I just wanted to ask those of you who have successfully adopted, how this has changed any difficult hormonal feelings of grief you may have had each period before you adopted, especially for those of who went through years of failed treatment and for whom discovered it wasn't possible to ever conceive.  

Does the pain and sense of loss at each period still haunt so deeply and so regularly once you are well down the adopted road? Or is it a case that life is just soooo busy bringing up your new family that the those down times just don't have such a hold or the time to be so prevalent?? 

I know that people aren't allowed to start appling to adopt until a significant time has passed since any tx has finished, because it is essential to have come to some fairly stable level of coping and acceptance of your own loss, but as those of us who are unable to ever have our own children know, the reality is you never get over it, you just have to learn to live with it, and so I would imagine the pesky hormones can still play havoc with some people each month even when you finally have a family to care for via adoption

Look forward to hearing peoples experiences on this issue.
Love
Hippy
xxxx


----------



## Barbarella (Jun 11, 2005)

Hi Hippy

Well I think it is so individual... but from my point of view, I have totally accepted I won't have my own child... (brief history - ttc 9 yrs ago.. completely unexplained, 1 IVF, 1 FET... started adoption process 2 years ago.. just matched with 7 month old baby girl ).

For me.. the further into the process I got.. the more I got over not being able to have my own child.  It could have been the new focus.. but even at times when there's not much going on (which there are many in this process), I still haven't been upset at period time for well over a year, maybe longer.   I did get a twinge in April this year when 2 mods on a website I am a part of had their baby girls a few weeks apart, and we had just been approved... it feels now like it was the last of the bad feeling as a close friend of mine had a baby in May... I went through her baby shower at work... I am his Godmother and I didn't get a twinge once.. or even contemplated getting upset.  It just didn't occur to me until a week after the christening and I thought "OMG, I didn't even think about getting upset...". It was a great moment...  
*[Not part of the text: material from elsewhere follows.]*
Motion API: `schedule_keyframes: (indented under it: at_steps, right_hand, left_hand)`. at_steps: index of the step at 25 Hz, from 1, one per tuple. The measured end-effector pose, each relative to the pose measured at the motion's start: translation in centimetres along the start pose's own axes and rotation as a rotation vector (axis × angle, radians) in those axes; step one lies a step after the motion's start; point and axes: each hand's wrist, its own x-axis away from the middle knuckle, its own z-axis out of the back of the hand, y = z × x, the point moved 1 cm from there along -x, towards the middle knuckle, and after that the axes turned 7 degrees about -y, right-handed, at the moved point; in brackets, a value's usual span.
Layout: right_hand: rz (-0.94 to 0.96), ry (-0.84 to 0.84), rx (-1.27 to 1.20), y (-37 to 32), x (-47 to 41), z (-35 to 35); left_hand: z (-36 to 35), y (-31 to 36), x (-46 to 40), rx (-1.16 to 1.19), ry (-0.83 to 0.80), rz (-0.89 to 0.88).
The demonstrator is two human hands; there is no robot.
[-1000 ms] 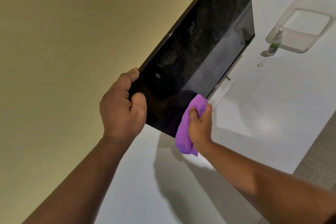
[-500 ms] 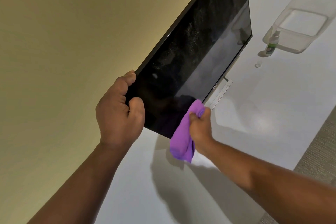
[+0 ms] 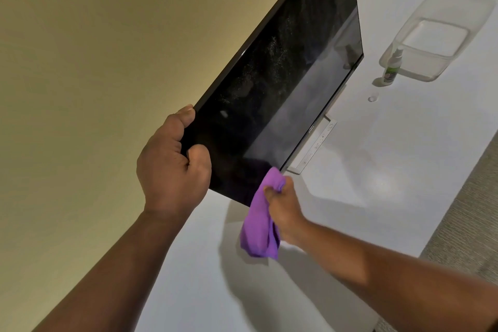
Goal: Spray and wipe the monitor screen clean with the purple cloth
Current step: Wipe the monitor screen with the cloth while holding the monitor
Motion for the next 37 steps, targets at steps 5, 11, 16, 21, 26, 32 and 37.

I am so happy adopting... dh and I fully believe that this was the reason for our "unexplained" infertility and we feel we are on the right path.  We've felt like that for quite a long time, but more so when we started the home study last November.  Everything about adoption has felt right, as opposed to IVF which felt totally wrong for us, but we did it anyway.  We were adamant we weren't going to do more than 1 full cycle... despite pressure from other people to just try another go.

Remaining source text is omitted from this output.